**EXERCISE REQUIREMENTS**. Each record below should be repeated precisely as written.

[[ RECORDED DATA, beginning ]]

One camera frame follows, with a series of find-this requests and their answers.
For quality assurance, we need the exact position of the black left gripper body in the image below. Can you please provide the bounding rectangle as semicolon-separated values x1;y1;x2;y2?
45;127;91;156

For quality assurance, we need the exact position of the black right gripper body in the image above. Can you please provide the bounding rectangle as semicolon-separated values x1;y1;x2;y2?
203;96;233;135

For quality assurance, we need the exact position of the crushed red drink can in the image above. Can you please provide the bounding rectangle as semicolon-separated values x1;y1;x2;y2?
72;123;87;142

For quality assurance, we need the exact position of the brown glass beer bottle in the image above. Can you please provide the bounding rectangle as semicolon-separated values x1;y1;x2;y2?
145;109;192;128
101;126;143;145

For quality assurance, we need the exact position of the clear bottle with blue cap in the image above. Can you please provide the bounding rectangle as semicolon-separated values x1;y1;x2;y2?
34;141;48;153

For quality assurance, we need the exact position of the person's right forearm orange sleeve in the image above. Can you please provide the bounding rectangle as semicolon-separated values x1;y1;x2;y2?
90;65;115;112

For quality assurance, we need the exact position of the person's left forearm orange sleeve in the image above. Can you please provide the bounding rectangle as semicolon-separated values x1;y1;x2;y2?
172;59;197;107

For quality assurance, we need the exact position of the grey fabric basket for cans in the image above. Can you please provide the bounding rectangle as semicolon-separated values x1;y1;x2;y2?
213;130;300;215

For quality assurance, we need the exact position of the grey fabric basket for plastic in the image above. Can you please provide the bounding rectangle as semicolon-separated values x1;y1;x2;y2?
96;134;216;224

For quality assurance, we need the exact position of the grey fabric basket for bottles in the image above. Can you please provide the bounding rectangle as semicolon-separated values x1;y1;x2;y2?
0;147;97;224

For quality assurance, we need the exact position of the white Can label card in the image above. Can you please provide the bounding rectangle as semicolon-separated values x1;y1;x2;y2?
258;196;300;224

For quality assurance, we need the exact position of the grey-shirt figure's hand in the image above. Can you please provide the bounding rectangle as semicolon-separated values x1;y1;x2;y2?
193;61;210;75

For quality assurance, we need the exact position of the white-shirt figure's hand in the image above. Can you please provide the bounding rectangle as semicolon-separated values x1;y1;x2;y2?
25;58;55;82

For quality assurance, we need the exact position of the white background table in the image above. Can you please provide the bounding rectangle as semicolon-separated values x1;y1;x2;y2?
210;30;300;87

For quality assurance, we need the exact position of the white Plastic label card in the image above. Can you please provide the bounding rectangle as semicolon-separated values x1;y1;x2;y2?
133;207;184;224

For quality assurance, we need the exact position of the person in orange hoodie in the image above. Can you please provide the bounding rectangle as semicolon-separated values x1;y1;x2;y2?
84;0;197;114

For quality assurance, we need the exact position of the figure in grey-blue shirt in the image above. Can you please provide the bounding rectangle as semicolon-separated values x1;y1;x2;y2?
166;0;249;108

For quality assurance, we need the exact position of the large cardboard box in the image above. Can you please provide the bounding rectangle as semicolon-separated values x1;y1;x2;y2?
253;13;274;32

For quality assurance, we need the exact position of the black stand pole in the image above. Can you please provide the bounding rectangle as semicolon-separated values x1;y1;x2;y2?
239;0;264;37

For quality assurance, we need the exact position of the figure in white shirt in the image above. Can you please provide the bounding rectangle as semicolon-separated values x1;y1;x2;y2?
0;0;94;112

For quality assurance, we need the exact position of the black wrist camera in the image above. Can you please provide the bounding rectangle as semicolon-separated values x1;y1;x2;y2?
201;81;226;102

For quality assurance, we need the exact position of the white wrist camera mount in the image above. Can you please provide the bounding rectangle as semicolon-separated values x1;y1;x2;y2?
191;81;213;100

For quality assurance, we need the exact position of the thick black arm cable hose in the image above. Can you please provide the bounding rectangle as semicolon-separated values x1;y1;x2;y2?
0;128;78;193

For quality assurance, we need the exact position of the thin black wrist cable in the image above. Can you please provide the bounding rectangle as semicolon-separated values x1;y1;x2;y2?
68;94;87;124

[[ RECORDED DATA, end ]]

**RESULT**.
One camera frame follows, with a series of find-this requests and their answers.
For quality assurance, we need the exact position of the black left gripper body in the image below. Can you please provide the bounding rectangle as semicolon-separated values x1;y1;x2;y2?
45;127;91;156

For quality assurance, we need the exact position of the black right gripper body in the image above. Can you please provide the bounding rectangle as semicolon-separated values x1;y1;x2;y2?
203;96;233;135

For quality assurance, we need the exact position of the crushed red drink can in the image above. Can you please provide the bounding rectangle as semicolon-separated values x1;y1;x2;y2?
72;123;87;142

For quality assurance, we need the exact position of the brown glass beer bottle in the image above. Can you please provide the bounding rectangle as semicolon-separated values x1;y1;x2;y2?
145;109;192;128
101;126;143;145

For quality assurance, we need the exact position of the clear bottle with blue cap in the image above. Can you please provide the bounding rectangle as semicolon-separated values x1;y1;x2;y2?
34;141;48;153

For quality assurance, we need the exact position of the person's right forearm orange sleeve in the image above. Can you please provide the bounding rectangle as semicolon-separated values x1;y1;x2;y2?
90;65;115;112

For quality assurance, we need the exact position of the person's left forearm orange sleeve in the image above. Can you please provide the bounding rectangle as semicolon-separated values x1;y1;x2;y2?
172;59;197;107

For quality assurance, we need the exact position of the grey fabric basket for cans in the image above. Can you please provide the bounding rectangle as semicolon-separated values x1;y1;x2;y2?
213;130;300;215

For quality assurance, we need the exact position of the grey fabric basket for plastic in the image above. Can you please provide the bounding rectangle as semicolon-separated values x1;y1;x2;y2?
96;134;216;224

For quality assurance, we need the exact position of the grey fabric basket for bottles in the image above. Can you please provide the bounding rectangle as semicolon-separated values x1;y1;x2;y2?
0;147;97;224

For quality assurance, we need the exact position of the white Can label card in the image above. Can you please provide the bounding rectangle as semicolon-separated values x1;y1;x2;y2?
258;196;300;224

For quality assurance, we need the exact position of the grey-shirt figure's hand in the image above. Can you please provide the bounding rectangle as semicolon-separated values x1;y1;x2;y2?
193;61;210;75

For quality assurance, we need the exact position of the white-shirt figure's hand in the image above. Can you please provide the bounding rectangle as semicolon-separated values x1;y1;x2;y2?
25;58;55;82

For quality assurance, we need the exact position of the white background table in the image above. Can you please provide the bounding rectangle as semicolon-separated values x1;y1;x2;y2?
210;30;300;87

For quality assurance, we need the exact position of the white Plastic label card in the image above. Can you please provide the bounding rectangle as semicolon-separated values x1;y1;x2;y2?
133;207;184;224

For quality assurance, we need the exact position of the person in orange hoodie in the image above. Can you please provide the bounding rectangle as semicolon-separated values x1;y1;x2;y2?
84;0;197;114

For quality assurance, we need the exact position of the figure in grey-blue shirt in the image above. Can you please provide the bounding rectangle as semicolon-separated values x1;y1;x2;y2?
166;0;249;108

For quality assurance, we need the exact position of the large cardboard box in the image above. Can you please provide the bounding rectangle as semicolon-separated values x1;y1;x2;y2?
253;13;274;32

For quality assurance, we need the exact position of the black stand pole in the image above. Can you please provide the bounding rectangle as semicolon-separated values x1;y1;x2;y2?
239;0;264;37

For quality assurance, we need the exact position of the figure in white shirt in the image above. Can you please provide the bounding rectangle as semicolon-separated values x1;y1;x2;y2?
0;0;94;112

For quality assurance, we need the exact position of the black wrist camera in the image above. Can you please provide the bounding rectangle as semicolon-separated values x1;y1;x2;y2?
201;81;226;102

For quality assurance, we need the exact position of the white wrist camera mount in the image above. Can you please provide the bounding rectangle as semicolon-separated values x1;y1;x2;y2?
191;81;213;100

For quality assurance, we need the exact position of the thick black arm cable hose in the image above. Can you please provide the bounding rectangle as semicolon-separated values x1;y1;x2;y2?
0;128;78;193

For quality assurance, we need the exact position of the thin black wrist cable in the image above. Can you please provide the bounding rectangle as semicolon-separated values x1;y1;x2;y2?
68;94;87;124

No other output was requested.